Kevorkian didn’t hide death

I’ve always believed that someday there will be a Jack Kevorkian postage stamp. Granted, it will be a first-class stamp that costs $3; that’s how far into the future we’re talking. But considering we’ve had a Richard Nixon stamp, who says you need charisma to grace the upper right corners of America’s envelopes?

Historical relevance, however, is a different story. Kevorkian, who was released Friday after just more than eight years in a Michigan state prison, might have his greatest relevance ahead of him.

Kevorkian has been off our radar screens for some time. In April 1999, he received a 10- to 25-year sentence in the death of Thomas Youk, a terminally ill 52-year-old who wanted to die but was unable to kill himself. Between 1990 and 1998, Kevorkian, by his own claim, had assisted in the deaths of more than 130 people. His thorny hybrid of creepiness and misguided activism – call it creeptivism – had led to his being charged with and eventually acquitted of several counts of murder or assisted suicide or both. The Youk case, however, was different. Kevorkian stretched the definition of “assistance” by injecting Youk with potassium chloride, videotaping the process (including Youk’s death), sending the tape to “60 Minutes” and then challenging authorities to charge him with murder. When they did, he represented himself in court and lost, ending a career that had involved almost as much courtroom theater – he previously had gone on a hunger strike and arrived for trial wearing a powdered wig – as voluntary euthanasia.

As political mouthpieces go, Kevorkian is the right-to-die movement’s most embarrassing relative, a zealot who has been compared to a back-alley abortionist and whose penchant for performing his services in the back of his Volkswagen bus only added to his ick factor. But just as back-alley abortionists played a crucial role in the reproductive rights movement, Kevorkian’s histrionics gave his own cause a visibility it would never have had otherwise.

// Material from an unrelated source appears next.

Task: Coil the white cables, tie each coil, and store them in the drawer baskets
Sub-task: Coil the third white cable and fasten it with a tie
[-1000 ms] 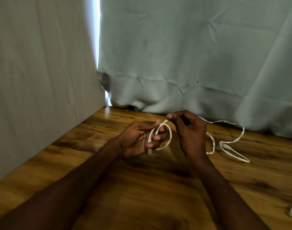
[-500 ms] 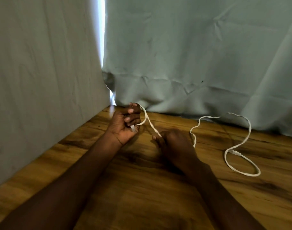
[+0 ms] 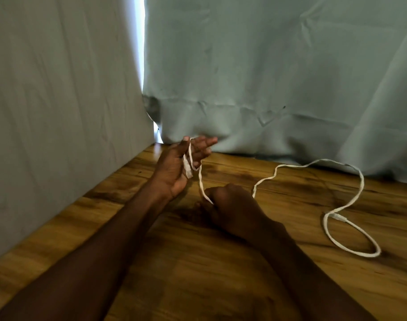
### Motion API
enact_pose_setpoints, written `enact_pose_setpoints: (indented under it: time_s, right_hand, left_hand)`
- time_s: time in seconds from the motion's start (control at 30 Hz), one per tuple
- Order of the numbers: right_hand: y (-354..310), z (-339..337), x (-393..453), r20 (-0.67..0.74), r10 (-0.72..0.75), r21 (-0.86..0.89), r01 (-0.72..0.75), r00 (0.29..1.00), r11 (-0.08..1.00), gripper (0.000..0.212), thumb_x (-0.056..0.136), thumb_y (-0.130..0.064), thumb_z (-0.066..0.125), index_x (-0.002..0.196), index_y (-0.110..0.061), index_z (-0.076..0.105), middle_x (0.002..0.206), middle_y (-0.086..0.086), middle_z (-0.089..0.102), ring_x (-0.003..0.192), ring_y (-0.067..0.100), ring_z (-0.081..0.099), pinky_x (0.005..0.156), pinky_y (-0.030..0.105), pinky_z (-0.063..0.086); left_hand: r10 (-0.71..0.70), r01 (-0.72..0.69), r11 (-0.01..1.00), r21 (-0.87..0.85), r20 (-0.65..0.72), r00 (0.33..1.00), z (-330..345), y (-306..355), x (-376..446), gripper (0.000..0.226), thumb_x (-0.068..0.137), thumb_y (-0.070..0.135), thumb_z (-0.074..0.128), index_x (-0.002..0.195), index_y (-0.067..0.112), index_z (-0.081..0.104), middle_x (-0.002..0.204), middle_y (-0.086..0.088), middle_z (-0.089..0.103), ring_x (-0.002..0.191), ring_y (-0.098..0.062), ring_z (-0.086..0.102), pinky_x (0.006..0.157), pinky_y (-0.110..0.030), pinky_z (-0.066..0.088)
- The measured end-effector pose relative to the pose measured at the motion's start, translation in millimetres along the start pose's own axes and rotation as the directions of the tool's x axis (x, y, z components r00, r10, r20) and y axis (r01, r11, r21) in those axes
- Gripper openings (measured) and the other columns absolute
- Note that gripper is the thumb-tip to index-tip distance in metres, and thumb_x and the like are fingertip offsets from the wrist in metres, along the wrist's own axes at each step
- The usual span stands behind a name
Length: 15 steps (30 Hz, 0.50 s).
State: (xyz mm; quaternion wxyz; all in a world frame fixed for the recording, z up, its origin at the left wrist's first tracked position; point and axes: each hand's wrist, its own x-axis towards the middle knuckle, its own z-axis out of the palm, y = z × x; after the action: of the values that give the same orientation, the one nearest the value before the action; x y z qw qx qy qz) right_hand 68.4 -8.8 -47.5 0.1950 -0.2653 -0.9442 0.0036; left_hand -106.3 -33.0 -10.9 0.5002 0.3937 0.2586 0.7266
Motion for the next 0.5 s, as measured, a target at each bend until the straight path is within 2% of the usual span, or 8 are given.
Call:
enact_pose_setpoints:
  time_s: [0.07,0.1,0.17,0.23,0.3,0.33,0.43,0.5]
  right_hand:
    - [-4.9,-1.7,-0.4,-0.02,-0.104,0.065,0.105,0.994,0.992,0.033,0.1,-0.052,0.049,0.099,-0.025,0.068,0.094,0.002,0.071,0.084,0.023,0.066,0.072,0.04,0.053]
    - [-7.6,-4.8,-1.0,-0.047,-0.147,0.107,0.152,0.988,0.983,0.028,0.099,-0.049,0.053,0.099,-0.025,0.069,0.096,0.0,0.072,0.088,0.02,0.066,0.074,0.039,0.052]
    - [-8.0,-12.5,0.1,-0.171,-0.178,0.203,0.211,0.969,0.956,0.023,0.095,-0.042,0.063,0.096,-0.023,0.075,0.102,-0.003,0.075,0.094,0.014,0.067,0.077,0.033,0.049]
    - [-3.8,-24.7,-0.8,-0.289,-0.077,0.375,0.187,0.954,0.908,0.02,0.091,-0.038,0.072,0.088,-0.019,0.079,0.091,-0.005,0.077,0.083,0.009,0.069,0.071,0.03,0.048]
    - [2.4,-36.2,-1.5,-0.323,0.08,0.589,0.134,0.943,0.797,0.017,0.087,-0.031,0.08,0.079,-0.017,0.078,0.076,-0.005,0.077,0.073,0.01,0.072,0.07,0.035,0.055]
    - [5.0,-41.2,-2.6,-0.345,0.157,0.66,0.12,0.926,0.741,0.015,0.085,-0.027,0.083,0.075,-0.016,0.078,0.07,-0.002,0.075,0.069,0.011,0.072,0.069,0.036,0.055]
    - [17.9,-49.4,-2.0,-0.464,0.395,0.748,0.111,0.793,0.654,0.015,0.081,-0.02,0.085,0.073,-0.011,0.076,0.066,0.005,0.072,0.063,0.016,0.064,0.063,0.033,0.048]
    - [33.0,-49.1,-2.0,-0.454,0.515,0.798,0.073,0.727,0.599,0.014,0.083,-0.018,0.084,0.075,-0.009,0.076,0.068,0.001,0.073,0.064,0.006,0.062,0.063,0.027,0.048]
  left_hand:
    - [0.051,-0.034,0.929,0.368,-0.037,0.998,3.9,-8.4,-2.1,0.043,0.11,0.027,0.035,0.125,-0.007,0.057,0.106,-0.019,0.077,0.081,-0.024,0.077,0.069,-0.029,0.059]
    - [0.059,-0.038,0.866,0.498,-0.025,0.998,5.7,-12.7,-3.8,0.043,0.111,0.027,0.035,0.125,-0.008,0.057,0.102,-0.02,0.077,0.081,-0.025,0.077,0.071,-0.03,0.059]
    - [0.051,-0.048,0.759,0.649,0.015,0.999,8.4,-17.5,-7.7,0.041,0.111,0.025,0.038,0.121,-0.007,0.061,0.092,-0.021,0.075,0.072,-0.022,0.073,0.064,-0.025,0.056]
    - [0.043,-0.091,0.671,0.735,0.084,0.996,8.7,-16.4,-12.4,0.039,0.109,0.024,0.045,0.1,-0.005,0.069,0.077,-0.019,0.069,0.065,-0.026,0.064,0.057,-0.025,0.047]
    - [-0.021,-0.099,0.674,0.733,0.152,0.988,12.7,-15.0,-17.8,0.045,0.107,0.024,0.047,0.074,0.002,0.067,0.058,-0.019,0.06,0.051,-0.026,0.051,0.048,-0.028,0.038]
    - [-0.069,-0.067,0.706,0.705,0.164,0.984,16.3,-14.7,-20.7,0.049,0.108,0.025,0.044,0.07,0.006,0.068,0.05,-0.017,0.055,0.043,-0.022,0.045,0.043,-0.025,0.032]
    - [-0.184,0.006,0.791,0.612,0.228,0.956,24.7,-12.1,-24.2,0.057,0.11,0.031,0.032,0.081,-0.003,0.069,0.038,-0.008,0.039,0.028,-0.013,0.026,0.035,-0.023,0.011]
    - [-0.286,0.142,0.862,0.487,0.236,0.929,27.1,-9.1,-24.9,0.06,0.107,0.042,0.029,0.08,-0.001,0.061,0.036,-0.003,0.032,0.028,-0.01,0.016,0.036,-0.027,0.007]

Consider some of what’s transpired while Kevorkian has been behind bars. For much of that time, legislators in California have been trying to pass what is now called the California Compassionate Choices Act. The bill – modeled after Oregon’s Death With Dignity law of 1994 – would allow doctors to prescribe medication to terminally ill, mentally competent patients “to provide comfort with and assurance of peaceful dying if suffering becomes unbearable.”

Unlike Kevorkian, who appeared to be no more afraid of the “s-word” than he was of acting as his own lawyer, the California bill only uses the word “suicide” twice – and only to claim that that’s not what it’s authorizing. As linguist Geoffrey Nunberg pointed out in an LA Times column in February, the bill’s supporters have opted for idioms: “aid in dying,” “choice in dying” and “end of life choices.”

Before we call the euphemism police and stop this bill on semantic grounds alone, let’s consider what else we’ve learned in Kevorkian’s absence. In Oregon, fewer than 300 people have ended their lives by way of lethal prescription since the law took effect in 1998. Fears that sick people would flock to Oregon to hasten their deaths went unrealized. Meanwhile, the California bill is closer than ever to making its way through the Legislature.

But Kevorkian, like death itself, has proved inescapable. Although his future dealings in the end-of-life business might be limited to his own (at 79, he’s reportedly in poor health, and the terms of his probation essentially forbid him from going near anyone who might be a candidate for assisted suicide), it’s hard to ignore a man who’s famous for saying, “Dying is not a crime.”

Maybe that’s because we’ve grown accustomed to not hearing about dying at all. For all the efforts made in the years since Kevorkian went to prison (including defeated bills and ballot measures in several states), Americans seem as reluctant as ever to think rationally, critically or even just honestly about death. We’ve experienced Sept. 11, sent troops to war, watched videotaped beheadings and drastically revised our notions of “security.” Yet throughout all this we’ve kept death safely in the background.

That’s why Kevorkian, whether he’s remembered as a hero or a criminal, might well end up on a postage stamp someday. Until then, his very existence is a reminder of how activism can sometimes turn into creeptivism – and how sometimes that’s the only way to make us think about the unthinkable.